## Task item
Below are the records. Retype exactly the lines between the lines holding "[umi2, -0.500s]" and "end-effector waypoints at", inclusive.

··· Given records ···

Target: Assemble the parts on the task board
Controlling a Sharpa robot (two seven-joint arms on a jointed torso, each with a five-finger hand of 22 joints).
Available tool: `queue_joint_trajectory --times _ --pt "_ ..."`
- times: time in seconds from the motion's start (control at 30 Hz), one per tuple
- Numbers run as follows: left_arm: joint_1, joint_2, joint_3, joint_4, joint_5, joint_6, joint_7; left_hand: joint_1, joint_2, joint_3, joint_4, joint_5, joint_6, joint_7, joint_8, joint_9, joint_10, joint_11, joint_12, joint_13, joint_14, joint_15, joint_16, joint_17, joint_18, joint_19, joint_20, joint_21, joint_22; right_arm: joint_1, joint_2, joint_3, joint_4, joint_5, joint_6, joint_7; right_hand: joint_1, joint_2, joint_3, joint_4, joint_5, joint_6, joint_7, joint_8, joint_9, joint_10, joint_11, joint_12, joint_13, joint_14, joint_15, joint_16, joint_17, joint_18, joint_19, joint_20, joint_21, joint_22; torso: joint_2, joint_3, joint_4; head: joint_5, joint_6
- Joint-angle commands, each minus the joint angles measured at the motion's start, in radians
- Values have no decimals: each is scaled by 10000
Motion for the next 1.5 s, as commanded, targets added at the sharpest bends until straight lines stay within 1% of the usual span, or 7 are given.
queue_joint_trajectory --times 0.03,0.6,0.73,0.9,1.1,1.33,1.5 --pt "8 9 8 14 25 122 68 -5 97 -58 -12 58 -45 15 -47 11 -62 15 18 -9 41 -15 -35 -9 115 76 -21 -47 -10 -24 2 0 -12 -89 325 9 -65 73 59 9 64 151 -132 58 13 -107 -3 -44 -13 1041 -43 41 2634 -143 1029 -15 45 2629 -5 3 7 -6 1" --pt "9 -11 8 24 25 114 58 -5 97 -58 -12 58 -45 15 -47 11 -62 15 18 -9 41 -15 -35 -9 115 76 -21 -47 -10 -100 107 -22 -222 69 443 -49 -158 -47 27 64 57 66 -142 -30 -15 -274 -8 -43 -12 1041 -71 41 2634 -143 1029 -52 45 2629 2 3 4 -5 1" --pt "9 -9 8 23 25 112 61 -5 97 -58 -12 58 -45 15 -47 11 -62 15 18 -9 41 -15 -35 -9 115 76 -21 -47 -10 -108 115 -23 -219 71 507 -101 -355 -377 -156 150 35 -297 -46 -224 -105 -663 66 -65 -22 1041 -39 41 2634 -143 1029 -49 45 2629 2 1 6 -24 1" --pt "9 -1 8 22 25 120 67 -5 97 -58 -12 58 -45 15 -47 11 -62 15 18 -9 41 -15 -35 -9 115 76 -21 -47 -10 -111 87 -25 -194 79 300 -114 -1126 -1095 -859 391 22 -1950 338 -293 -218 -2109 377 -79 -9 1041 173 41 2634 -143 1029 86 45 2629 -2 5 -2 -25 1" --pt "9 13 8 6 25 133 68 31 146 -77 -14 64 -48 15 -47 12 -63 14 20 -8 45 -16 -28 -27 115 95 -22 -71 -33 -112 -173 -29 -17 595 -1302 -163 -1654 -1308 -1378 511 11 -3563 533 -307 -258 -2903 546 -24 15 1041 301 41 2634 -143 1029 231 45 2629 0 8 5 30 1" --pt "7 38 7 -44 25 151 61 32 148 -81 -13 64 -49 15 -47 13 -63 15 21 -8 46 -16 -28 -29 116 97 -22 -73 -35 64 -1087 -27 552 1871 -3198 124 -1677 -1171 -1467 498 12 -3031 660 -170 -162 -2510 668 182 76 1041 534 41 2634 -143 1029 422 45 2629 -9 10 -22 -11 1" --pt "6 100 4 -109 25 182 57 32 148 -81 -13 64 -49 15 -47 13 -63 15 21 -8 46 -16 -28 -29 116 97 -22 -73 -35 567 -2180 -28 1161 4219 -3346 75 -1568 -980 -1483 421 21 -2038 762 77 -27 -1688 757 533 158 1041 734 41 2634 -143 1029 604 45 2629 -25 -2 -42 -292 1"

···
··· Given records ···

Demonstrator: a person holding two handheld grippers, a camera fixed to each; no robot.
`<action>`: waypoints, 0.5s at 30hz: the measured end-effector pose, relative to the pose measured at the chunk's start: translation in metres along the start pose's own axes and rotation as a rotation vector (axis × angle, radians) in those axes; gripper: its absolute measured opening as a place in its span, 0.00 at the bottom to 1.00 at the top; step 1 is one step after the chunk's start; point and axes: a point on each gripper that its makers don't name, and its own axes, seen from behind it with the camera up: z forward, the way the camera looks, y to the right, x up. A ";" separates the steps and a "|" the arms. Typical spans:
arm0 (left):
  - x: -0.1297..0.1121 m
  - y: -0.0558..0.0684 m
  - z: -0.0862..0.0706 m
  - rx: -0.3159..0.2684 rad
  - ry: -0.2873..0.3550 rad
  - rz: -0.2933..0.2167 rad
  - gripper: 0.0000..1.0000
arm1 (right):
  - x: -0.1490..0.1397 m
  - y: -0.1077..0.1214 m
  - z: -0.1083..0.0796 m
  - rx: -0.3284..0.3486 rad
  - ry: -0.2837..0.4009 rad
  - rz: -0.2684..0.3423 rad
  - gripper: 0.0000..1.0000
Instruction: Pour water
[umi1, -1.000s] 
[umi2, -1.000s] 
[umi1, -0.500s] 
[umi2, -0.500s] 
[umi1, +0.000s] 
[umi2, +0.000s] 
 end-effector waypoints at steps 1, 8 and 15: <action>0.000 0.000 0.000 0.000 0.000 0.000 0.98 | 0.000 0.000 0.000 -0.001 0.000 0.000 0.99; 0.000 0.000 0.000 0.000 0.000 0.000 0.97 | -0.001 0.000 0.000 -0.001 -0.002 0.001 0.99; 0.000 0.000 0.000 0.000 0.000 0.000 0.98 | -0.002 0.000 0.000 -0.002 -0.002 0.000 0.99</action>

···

## Answer area
[umi2, -0.500s] 
[umi1, +0.000s] 
[umi2, +0.000s] 
 end-effector waypoints at steps 1, 8 and 15: <action>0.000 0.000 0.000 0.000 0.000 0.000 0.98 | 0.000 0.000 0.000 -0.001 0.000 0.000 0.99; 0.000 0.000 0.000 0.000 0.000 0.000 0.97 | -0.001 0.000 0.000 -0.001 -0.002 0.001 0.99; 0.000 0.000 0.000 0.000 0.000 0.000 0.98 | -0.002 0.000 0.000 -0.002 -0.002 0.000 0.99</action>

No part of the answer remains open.